Self-employment, specialty choice, and geographical distribution of physicians in Japan: A comparison with the United States.

Author information

1
Division of Community and Family Medicine, Centre for Community Medicine, Jichi Medical University, 3311-1 Yakushiji, Shimotsuke, Tochigi 329-0498, Japan. matmo10@jb3.so-net.ne.jp

Abstract

OBJECTIVES:

Geographic and specialty maldistributions of physicians are political concerns in Japan. This study examined the associations of physician employment status with the number and geographic distribution of the physicians in each specialty in Japan, in comparison with the US.

METHODS:

The number of physicians per unit population, proportion of clinic (Japan) or office (US) based physicians, and Gini coefficient of physicians against population were calculated in each of 20 specialties in Japan, and 21 specialties in the US. The geographic unit of Gini coefficient was municipality in Japan, and county in the US. Correlations among these three variables were also examined.

RESULTS:

The lower the proportion of clinic-based physicians was, the lower the number of physicians and the higher the Gini coefficient were in Japanese specialties, while there was no association between office-based rate and Gini coefficient in the US specialties.

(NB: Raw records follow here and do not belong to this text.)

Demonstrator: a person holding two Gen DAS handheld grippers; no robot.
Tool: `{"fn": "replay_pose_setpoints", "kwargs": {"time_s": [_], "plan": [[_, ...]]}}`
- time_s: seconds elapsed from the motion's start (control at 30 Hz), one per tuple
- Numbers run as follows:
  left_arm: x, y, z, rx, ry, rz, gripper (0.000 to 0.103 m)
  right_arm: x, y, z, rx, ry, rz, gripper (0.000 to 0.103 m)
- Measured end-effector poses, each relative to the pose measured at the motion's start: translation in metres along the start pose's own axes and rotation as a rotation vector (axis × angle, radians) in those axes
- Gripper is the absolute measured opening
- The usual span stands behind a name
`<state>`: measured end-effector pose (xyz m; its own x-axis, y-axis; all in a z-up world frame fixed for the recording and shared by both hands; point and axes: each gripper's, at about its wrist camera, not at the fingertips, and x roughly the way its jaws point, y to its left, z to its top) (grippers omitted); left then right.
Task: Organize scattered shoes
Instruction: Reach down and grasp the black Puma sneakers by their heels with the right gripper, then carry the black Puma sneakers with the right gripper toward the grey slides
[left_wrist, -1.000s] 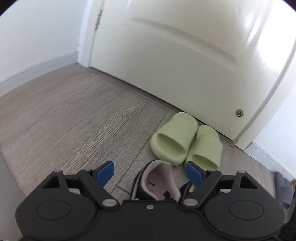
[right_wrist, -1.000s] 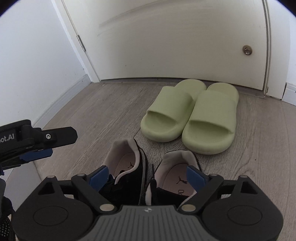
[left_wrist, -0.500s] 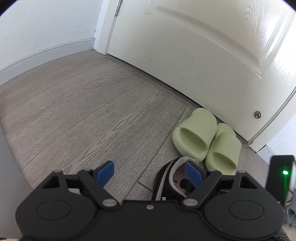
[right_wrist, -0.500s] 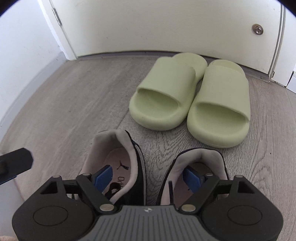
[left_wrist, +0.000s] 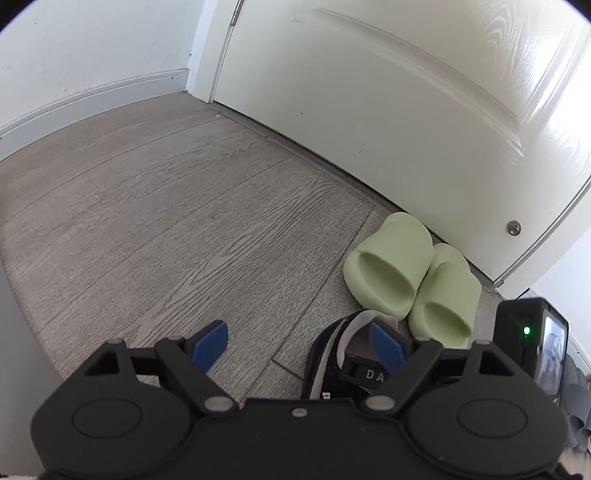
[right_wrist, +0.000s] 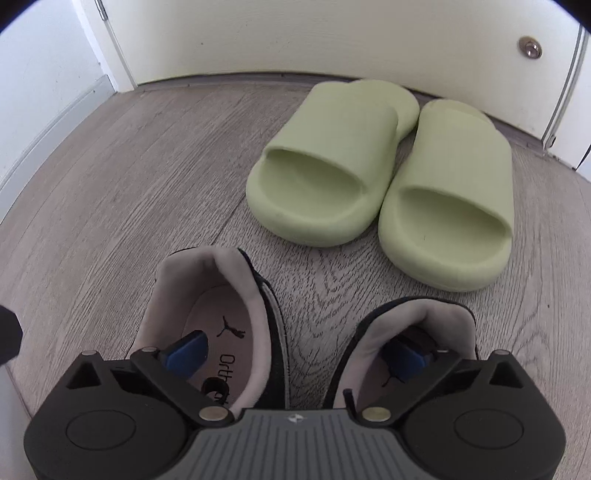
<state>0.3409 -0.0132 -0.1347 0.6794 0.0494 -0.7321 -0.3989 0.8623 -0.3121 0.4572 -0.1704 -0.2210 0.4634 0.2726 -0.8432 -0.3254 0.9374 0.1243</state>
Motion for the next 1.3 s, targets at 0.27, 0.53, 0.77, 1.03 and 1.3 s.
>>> {"fn": "replay_pose_setpoints", "kwargs": {"time_s": [0.27,0.53,0.77,1.03,1.3], "plan": [[-0.018,-0.018,-0.005,0.100,-0.088,-0.019,0.085,-0.031,-0.024,-0.024,0.088,-0.225,0.041,0.039],[-0.039,-0.041,-0.010,0.168,-0.140,-0.105,0.085,-0.088,-0.043,-0.058,0.101,-0.454,0.068,0.036],[-0.075,-0.066,-0.016,0.183,-0.223,-0.255,0.085,-0.145,-0.051,-0.086,-0.034,-0.682,0.042,0.037],[-0.096,-0.086,-0.017,0.161,-0.252,-0.282,0.085,-0.183,-0.069,-0.099,-0.071,-0.872,-0.031,0.033],[-0.107,-0.106,-0.015,0.125,-0.238,-0.334,0.085,-0.220,-0.106,-0.106,-0.025,-1.006,-0.145,0.033]]}}
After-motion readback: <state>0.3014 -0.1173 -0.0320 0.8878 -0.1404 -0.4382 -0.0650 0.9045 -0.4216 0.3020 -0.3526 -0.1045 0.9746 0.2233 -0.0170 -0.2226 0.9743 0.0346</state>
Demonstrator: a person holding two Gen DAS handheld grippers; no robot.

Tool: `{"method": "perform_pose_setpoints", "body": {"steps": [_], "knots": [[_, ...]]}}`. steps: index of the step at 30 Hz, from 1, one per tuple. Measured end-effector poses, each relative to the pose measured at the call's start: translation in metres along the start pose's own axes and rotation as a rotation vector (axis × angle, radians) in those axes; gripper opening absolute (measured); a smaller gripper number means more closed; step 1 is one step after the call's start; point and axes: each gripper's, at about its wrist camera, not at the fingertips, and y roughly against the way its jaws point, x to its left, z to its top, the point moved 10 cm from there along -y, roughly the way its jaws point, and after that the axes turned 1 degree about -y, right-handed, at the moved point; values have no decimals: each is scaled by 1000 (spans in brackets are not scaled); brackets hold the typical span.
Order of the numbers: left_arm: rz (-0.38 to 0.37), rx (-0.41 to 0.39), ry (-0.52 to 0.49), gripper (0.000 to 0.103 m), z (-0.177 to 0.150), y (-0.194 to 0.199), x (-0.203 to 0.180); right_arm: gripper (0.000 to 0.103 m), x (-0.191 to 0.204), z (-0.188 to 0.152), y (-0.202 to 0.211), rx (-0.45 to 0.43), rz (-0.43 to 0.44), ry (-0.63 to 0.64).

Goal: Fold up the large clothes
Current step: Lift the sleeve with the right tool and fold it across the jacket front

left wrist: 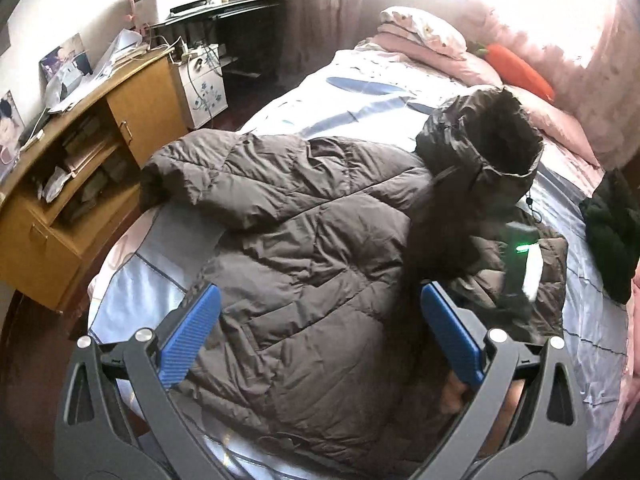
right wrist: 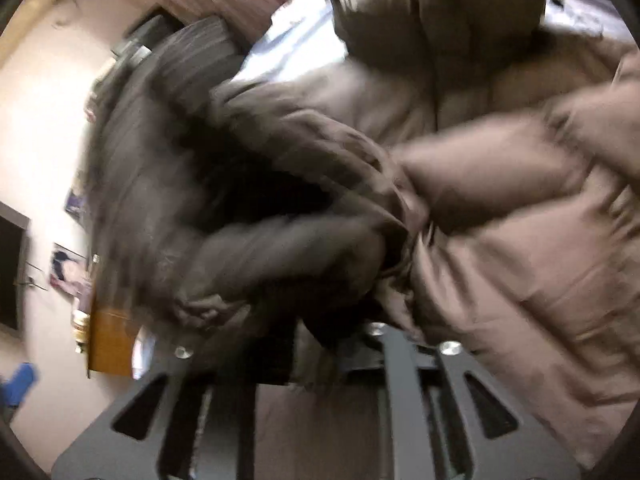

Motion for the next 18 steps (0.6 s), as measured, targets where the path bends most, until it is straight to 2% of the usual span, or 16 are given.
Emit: {"method": "perform_pose_setpoints", "body": {"steps": [1,2,3,5,8,11,12,15,18], "knots": [[2,4,-1,101,0,-1,1,45,-2,-4,-11,27,-35,11],[4,8,0,101,-1,-3,3,61,4,-6,-17,29,-62,47],[3,12,4,101,-1,-4,4,84,14,-7,-17,19,-78,114],[-1,22,17,101,-1,-6,7,100,31,-9,-14,7,-78,196],[-13,33,38,101,0,-8,11,101,50,-12,0,5,-65,258],[-25,42,42,101,-1,-11,10,101,37,-19,33,-4,-80,204],[-31,51,35,101,-3,-14,8,101,18,-17,54,-18,-76,154],[-40,74,2,101,-12,-22,-3,101,-13,-39,100,-27,-106,44],[-40,76,-50,101,-20,-30,-22,101,-81,-63,153,-33,-212,-33]]}}
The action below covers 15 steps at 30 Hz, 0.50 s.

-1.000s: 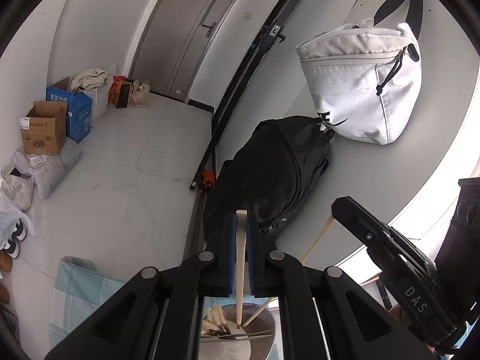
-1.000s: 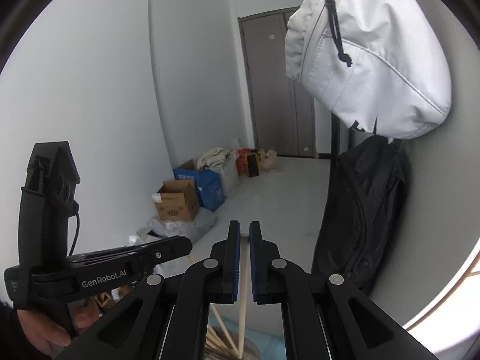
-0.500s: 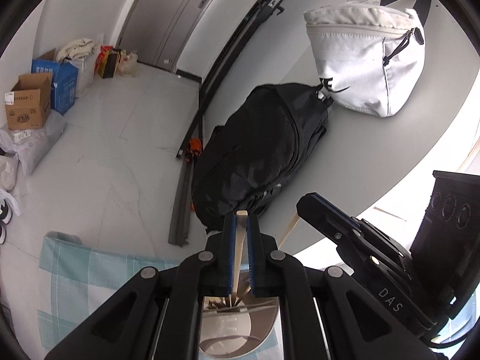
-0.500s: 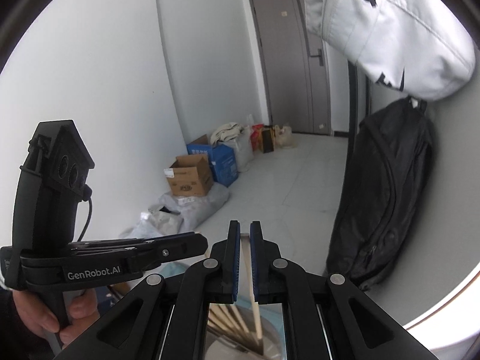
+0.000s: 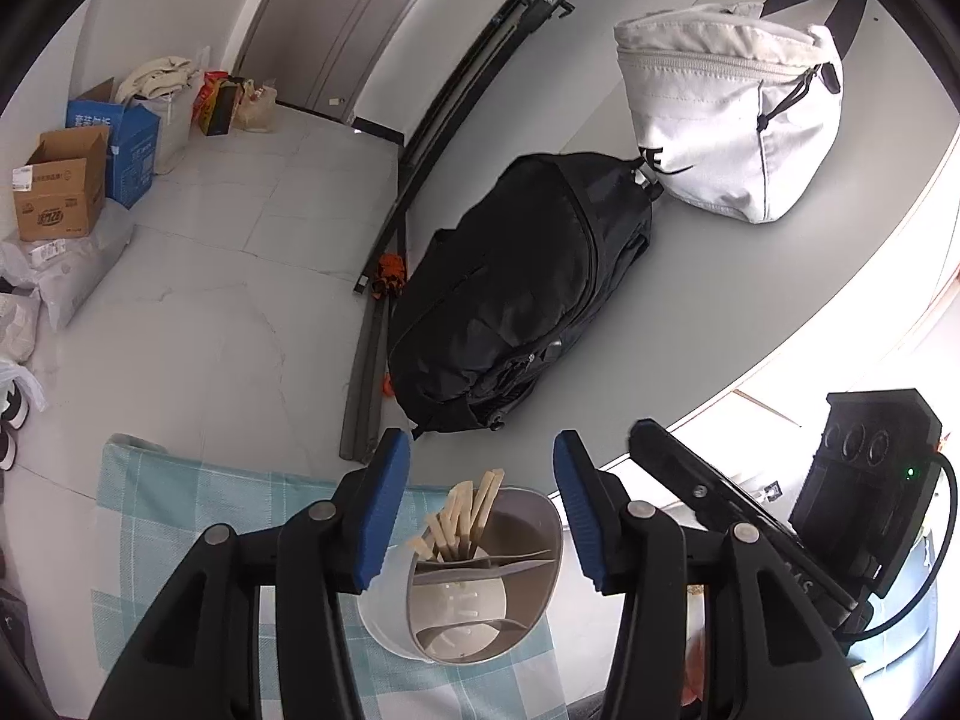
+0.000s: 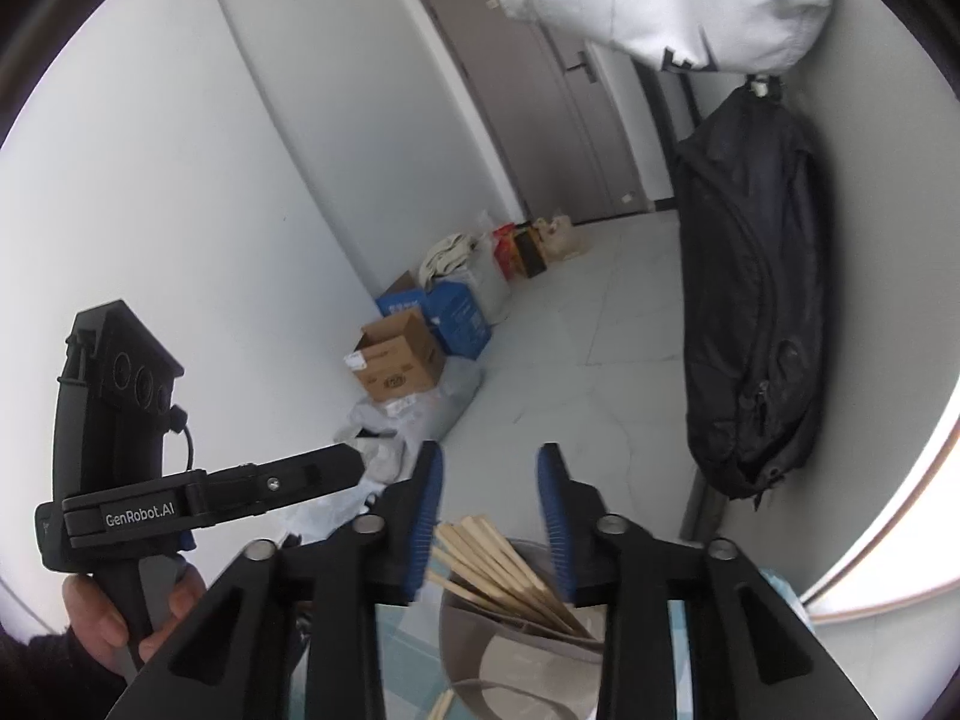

In radiology, anaesthesiology, emergency medicine, and pathology, Japanese clinic-based rates were less than one-tenth, and the numbers of physicians per unit population were less than half of the US values, and the Gini coefficients were substantially higher than the US values.

CONCLUSIONS:

Difficulty in being self-employed created low numbers in some specialties, and highly urban-biased distributions of these specialists in Japan.

PMID:
20223549
DOI:
10.1016/j.healthpol.2010.02.008
[Indexed for MEDLINE]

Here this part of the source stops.